I started using Last.fm just a few months before I set out on my decade of travel, so I have a document of all the music I listened to throughout the entire journey from day one: my ups and downs, my relationships come and gone, my periods of depression and moments of hysteria, all of it soundtracked. It’s the kind of thing that I can nerd out over for hours, and often do.

I decided it would be informative to look at my Top Songs charts for the various years of my 10 city project to get a sense of the tenor of each year through my musical obsessions. I’ve taken a snapshot of my Top 5 tracks, so now, if you’ll indulge me, I’m going to take another look back at my project, this time through song.

Call it 10 Cities/10 Years: The Soundtrack.

Or don’t, IDGAF.

1. Charlotte

Charlotte

How predictable. In my first year of traveling, I was still mostly listening to the artists who had gotten me through college, so Radiohead and Rufus Wainwright had been getting heavy rotation for a few years by this point (and still do). “Fake Plastic Trees” was my go-to favorite song for years, though its stature has diminished some over the years.

In terms of evolving musical tastes, The Decemberists were one of the many new artists a friend introduced to me while I was living in Charlotte. Especially in those early days, the Pacific Northwest band was known for their whimsical and eccentric mix of British folk and sea shanties. I was besotted with “The Engine Driver” which has this one verse:

I am a writer, writer of fictions
I am the heart that you call home
And I’ve written pages upon pages
Trying to rid you from my bones

It’s the kind of melodramatic sentiment that I absolutely adored back then. (Eh, still do.)

2. Philadelphia

Philadelphia

Not much had changed in terms of favorite artists, though I was definitely listening to a more varied selection. “Come Pick Me Up” is my all-time most listened song and has never lost its “Favorite Song” status, but by this point I was starting to seek out more obscure artists. Mirah was another new discovery from my year in Charlotte, and she rapidly ascended into the realm of favorites. Though I’ve only followed her career intermittently recently, I was fortunate enough to see her play live just a few months ago at an intimate benefit show for LGBT youth. She was lovely.
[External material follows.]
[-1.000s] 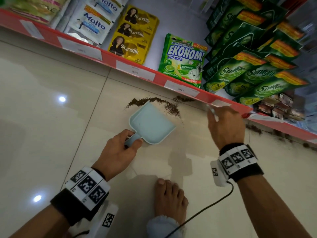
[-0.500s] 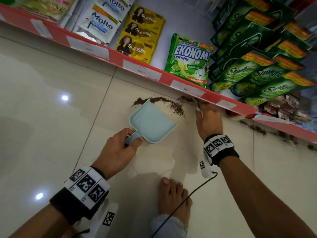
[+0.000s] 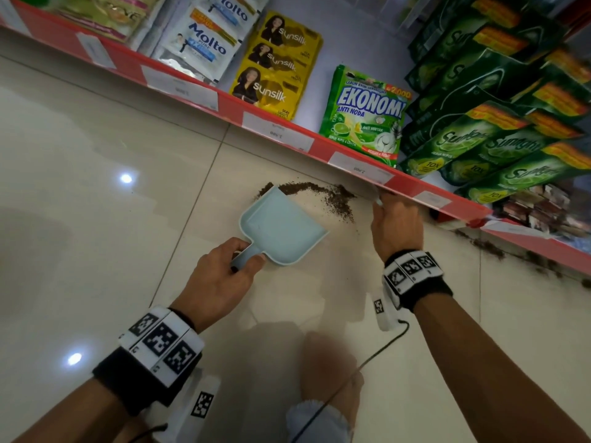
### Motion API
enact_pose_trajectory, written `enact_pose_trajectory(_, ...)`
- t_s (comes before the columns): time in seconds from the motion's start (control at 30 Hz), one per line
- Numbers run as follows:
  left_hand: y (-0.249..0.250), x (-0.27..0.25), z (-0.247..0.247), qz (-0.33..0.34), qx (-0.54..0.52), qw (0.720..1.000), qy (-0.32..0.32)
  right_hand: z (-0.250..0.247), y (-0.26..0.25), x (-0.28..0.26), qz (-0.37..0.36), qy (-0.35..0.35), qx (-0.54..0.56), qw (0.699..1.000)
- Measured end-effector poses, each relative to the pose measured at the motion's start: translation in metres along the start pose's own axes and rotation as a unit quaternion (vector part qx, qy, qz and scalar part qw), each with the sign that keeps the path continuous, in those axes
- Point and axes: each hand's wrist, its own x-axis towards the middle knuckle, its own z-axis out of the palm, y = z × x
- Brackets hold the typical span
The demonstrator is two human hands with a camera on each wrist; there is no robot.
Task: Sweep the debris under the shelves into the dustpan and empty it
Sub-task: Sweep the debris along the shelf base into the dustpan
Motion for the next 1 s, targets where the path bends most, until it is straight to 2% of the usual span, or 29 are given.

Ghosty, for those that don’t know, is (was?) a band from my hometown in Kansas. They played a set at the famous World Café in Philadelphia and I saw them perform. Staying after to talk with the guys, I was surprised when the lead singer said that he actually knew me because he had seen me read poetry back in Lawrence. That was wholly unexpected and kind of cool.

3. Costa Mesa

Costa Mesa

For a time, Beirut was the musical artist I felt most spoke to my increasingly disparate tastes in music. I used to say that if I had any musical talent (I do not), I would make music exactly like Beirut. It’s interesting how, as especially so-called “indie” music has expanded in form and genre, the once unique Baltic sounds of Beirut have become just another common trope. I still enjoy Beirut, but my fervor has lessened considerably.

4. San Francisco

San Francisco

Starting to see some more female artists gain prominence in this list, though none of these three particular artists would be in my favorites. Still, Beth Orton’s Central Reservation did receive considerable play for a few years. “Concrete Sky,” which is off of a different album, features one-time Orton beau, Ryan Adams, so that probably helps explain its high chart position here. It’s also just a beautiful song.

“No Children” is, for me, the perfect song about a doomed relationship, that kind of love where the two people are terrible for each other but still work in a twisted sort of way. John Darnielle is a storyteller, and the entire Tallahassee album is arguably the best novel he’s ever written (though his two actual novels are worth a read). 

5. Chicago

Chicago

My fifth year was, at times, arduous, as you might recall, so it’s not really surprising that the songs that got the most airplay in that year were in large part downcast affairs. I adore Neko Case’s entire oeuvre, and I consider her song, “Star Witness,” to be one of the defining songs of 10 Cities/10 Years (I’m frankly shocked at its absence on these lists). Although “Don’t Forget Me” is a Harry Nilsson cover, she definitively makes it her own.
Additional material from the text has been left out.